The geological instability is partially controlled by orogenes -- the derogatory colloquial term is 'roggas' -- who 'take movement and warmth and life from [their] surroundings, amplify it by some indefinable process of concentration or catalysis or semi-predictable chance, push movement and warmth and death from the earth. Power in, power out'. [loc. 902] Orogenes are a minority, both valued and feared: many are controlled by the Empire, and by the Guardians who can contain and absorb an orogene's power. It is depressingly unsurprising that orogenes are subject to inhuman -- dehumanising -- treatment in order to further the power of those who control them.

The Fifth Season tells the stories of three orogene females: Essun, whose son has been killed because he showed signs of being an orogene; Damaya, a small girl who is sent away by her parents because she shows signs of being an orogene; and Syen, short for Syenite, a six-ringed orogene who encounters the much more powerful Alabaster (she's supposed to conceive a child by him) and begins to realise the horror and cruelty that underpins her world.

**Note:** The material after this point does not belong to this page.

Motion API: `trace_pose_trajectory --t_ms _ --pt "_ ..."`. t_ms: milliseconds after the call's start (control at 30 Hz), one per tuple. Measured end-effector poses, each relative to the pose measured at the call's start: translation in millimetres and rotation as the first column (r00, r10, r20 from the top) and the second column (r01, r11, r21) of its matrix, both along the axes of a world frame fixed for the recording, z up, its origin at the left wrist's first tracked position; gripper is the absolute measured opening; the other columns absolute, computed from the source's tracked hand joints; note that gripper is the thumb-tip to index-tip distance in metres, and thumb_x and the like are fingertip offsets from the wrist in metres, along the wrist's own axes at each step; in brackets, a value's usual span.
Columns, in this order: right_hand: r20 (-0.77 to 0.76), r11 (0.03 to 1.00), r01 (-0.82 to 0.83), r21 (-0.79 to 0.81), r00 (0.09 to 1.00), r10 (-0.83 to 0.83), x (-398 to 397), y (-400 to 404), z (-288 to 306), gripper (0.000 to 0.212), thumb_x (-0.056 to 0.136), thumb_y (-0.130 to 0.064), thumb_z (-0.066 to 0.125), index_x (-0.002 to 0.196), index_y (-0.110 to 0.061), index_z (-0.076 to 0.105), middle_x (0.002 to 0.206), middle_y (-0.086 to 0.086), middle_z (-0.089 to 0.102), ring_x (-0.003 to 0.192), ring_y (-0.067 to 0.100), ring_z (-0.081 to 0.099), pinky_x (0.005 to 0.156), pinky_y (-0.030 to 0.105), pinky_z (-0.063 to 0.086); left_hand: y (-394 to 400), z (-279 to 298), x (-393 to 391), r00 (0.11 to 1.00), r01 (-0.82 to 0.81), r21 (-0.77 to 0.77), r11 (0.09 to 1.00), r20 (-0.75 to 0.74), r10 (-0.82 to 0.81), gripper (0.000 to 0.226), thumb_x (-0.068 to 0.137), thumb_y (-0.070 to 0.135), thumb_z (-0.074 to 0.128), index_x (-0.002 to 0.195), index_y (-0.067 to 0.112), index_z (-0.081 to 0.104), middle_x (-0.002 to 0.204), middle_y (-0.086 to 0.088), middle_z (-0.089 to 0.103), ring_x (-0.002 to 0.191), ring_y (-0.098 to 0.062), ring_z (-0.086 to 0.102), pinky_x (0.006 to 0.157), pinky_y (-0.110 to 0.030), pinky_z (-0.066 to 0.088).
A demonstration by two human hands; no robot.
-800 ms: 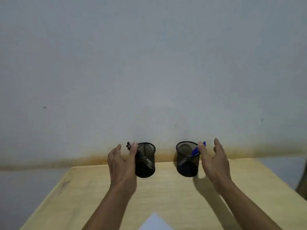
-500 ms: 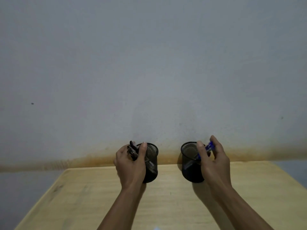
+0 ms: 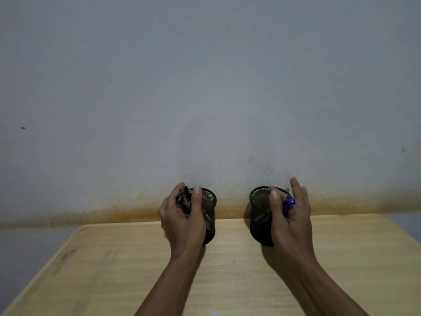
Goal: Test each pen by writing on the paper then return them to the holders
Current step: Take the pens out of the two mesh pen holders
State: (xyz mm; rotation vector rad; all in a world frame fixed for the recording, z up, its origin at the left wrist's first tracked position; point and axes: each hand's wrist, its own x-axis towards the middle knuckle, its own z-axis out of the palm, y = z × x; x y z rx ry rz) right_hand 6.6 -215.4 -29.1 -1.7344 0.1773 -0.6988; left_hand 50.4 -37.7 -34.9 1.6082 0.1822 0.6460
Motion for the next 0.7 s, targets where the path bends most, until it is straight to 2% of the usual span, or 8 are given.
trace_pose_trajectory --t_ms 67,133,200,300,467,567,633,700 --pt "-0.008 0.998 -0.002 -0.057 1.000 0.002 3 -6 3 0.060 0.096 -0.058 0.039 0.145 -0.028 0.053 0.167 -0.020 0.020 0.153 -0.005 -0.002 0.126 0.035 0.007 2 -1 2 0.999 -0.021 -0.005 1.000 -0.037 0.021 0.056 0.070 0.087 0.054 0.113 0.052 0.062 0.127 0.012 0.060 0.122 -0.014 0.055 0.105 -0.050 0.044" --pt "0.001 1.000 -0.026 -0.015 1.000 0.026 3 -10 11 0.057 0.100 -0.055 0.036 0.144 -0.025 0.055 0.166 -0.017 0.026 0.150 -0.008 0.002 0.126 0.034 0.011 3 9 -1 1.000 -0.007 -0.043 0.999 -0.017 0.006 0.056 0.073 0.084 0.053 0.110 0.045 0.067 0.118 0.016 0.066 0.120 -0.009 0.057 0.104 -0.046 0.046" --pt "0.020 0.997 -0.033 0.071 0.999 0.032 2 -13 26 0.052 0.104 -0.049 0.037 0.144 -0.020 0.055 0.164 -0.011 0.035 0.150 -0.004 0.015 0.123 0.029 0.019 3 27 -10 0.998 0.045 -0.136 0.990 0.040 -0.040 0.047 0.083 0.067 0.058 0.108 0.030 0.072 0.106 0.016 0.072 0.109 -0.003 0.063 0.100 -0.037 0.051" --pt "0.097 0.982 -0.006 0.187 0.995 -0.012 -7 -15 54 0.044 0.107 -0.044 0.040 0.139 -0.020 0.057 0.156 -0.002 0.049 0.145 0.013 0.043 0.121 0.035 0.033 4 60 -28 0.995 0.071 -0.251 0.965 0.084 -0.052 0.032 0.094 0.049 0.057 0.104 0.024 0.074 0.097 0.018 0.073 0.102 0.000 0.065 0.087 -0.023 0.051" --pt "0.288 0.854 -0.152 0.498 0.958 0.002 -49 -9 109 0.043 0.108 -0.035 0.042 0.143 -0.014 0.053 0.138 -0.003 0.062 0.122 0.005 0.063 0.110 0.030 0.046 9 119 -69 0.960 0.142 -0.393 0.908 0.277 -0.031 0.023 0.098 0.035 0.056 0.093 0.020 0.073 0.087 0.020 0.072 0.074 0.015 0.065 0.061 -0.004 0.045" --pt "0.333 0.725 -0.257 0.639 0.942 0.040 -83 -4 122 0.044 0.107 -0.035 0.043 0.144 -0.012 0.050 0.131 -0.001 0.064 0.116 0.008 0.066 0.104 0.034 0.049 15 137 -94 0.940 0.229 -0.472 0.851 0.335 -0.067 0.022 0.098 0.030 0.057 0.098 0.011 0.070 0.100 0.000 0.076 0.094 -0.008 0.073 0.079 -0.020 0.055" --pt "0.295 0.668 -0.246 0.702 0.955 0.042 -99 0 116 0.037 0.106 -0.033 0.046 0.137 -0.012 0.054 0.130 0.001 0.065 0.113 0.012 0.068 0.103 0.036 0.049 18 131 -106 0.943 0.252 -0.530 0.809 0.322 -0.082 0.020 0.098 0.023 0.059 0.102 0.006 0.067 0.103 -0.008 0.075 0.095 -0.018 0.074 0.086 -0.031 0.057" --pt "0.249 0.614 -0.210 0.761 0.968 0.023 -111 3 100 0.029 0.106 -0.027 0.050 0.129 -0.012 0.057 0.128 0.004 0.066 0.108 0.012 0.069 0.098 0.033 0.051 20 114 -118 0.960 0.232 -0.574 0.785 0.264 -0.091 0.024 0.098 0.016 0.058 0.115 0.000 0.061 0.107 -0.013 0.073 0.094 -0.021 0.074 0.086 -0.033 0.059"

Wired recently featured an interview with Jemisin, in which she said that The Fifth Season was inspired in part by the Ferguson shooting and by the Black Lives Matter: "This novel is, in a lot of ways, my processing the systemic racism that I live with, and see, and am trying to come to terms with". Oppression in The Fifth Season has more to do with ability than skin colour, but the techniques of oppression are horribly familiar: dehumanisation, selective breeding, the lie that if you just behave nicely you'll be all right.

Jemisin's world-building is stupendous, and her authorial voice -- which interjects occasionally, always parenthetically, always to the point -- light and dry. There's a lyric, oral quality to her prose, and she pulls off a narrative sleight-of-hand which I had not expected. (Surprisingly, though, I did guess the identity of the thing that's missing: 'who misses what they have never, ever even imagined?' [loc. 1780]. To explain why I guessed correctly, though, would be to spoil the surprise.) Well-paced, interesting plot, and credible, likeable, changeable characters: a very accessible and enjoyable novel that is also, I think, a strong contender for next year's Hugo.